Sarcoidosis is a systemic granulomatous disease with cutaneous manifestations occurring in approximately one-quarter of patients. There are various skin morphologies possible including the more common brown-purple infiltrated plaques or papulonodular lesions.[1] Although radiation exposure[4] has been theorized to cause photodistributed sarcoidosis, this has not been associated with any reported cases, including ours. Here, we have reported a case of photosensitive and photodistributed cutaneous sarcoidosis. In contrast to previous reports,[1-3] our patient’s cutaneous eruption presented with annular plaques, not papules. Limitations of this case report include non-generalizability to a larger population as this case report included one patient.

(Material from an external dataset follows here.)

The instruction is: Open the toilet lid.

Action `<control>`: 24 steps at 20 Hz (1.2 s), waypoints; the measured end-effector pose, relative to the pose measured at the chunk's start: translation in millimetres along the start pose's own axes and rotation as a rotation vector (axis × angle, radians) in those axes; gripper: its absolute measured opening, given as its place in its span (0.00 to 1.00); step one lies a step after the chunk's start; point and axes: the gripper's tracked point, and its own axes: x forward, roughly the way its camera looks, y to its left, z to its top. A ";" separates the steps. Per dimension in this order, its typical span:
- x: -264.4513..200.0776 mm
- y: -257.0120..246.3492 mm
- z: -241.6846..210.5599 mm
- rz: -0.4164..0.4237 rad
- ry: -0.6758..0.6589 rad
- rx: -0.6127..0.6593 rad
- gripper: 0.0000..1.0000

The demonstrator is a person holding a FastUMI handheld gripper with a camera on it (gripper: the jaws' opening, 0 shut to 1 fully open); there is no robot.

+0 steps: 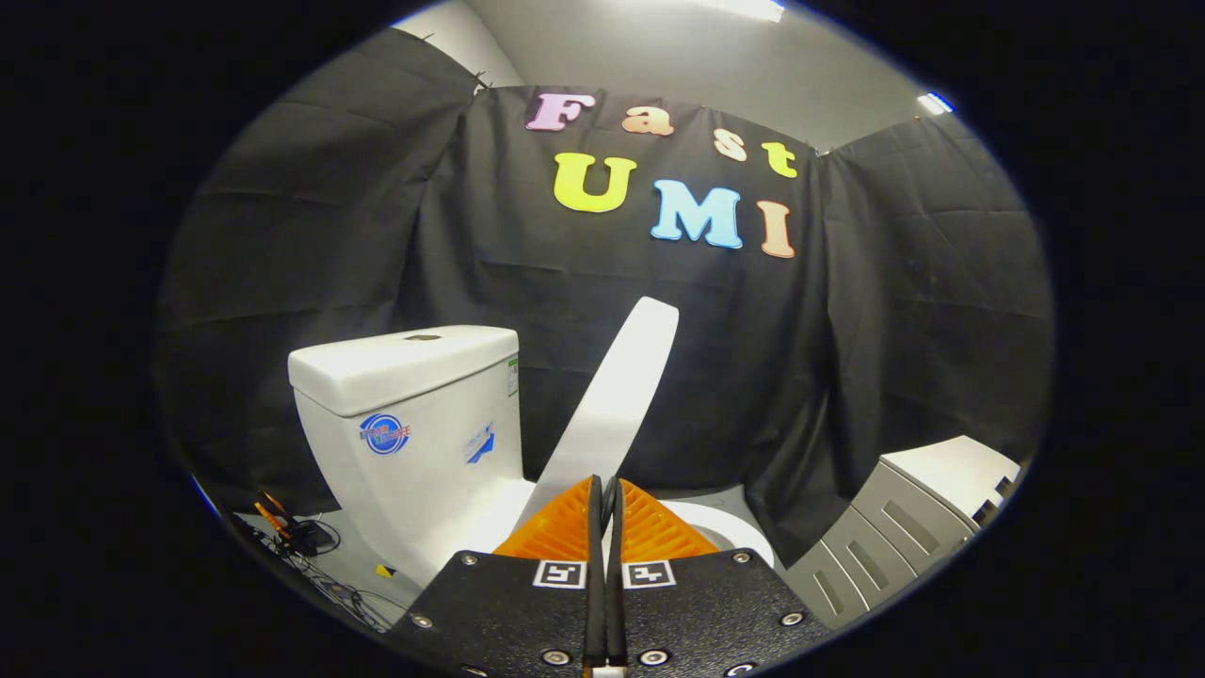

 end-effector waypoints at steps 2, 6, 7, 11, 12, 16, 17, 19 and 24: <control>0.5 11.6 6.6 0.019 -0.016 -0.022 0.00; 0.6 35.4 17.9 0.061 -0.043 -0.060 0.00; 0.2 41.4 19.6 0.070 -0.050 -0.066 0.00; 1.1 66.4 28.4 0.109 -0.074 -0.095 0.00; 2.5 71.3 28.9 0.118 -0.076 -0.095 0.00; 4.1 90.2 35.4 0.161 -0.081 -0.084 0.00; 3.7 94.6 36.0 0.170 -0.084 -0.082 0.00; 5.4 101.9 38.6 0.183 -0.090 -0.082 0.00; 6.8 116.5 40.9 0.212 -0.098 -0.092 0.00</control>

Previous reported cases were treated successfully with either oral or topical steroids, with and without antimalarial medications.[2,3] One patient was treated with photoprotection only due to intolerance to hydroxychloroquine.[1] Our patient’s sarcoidosis was successfully treated with hydroxychloroquine and oral prednisone; however, hydroxychloroquine caused a mild flare in his psoriasis despite concurrent oral prednisone. Therapeutic options are limited by his liver cirrhosis and social circumstances. He preferred to manage his psoriatic lesions with topical therapy only. Systemic corticosteroids and antimalarial agents have been the most effective therapies for photodistributed sarcoidosis[5] and can also treat systemic manifestations, including bone pain. For optimal treatment, patients require screening for pulmonary and extrapulmonary disease at diagnosis to ensure appropriate care. This case report highlights a rare case of photodistributed sarcoidosis and supports the use of prednisone and hydroxychloroquine in its management.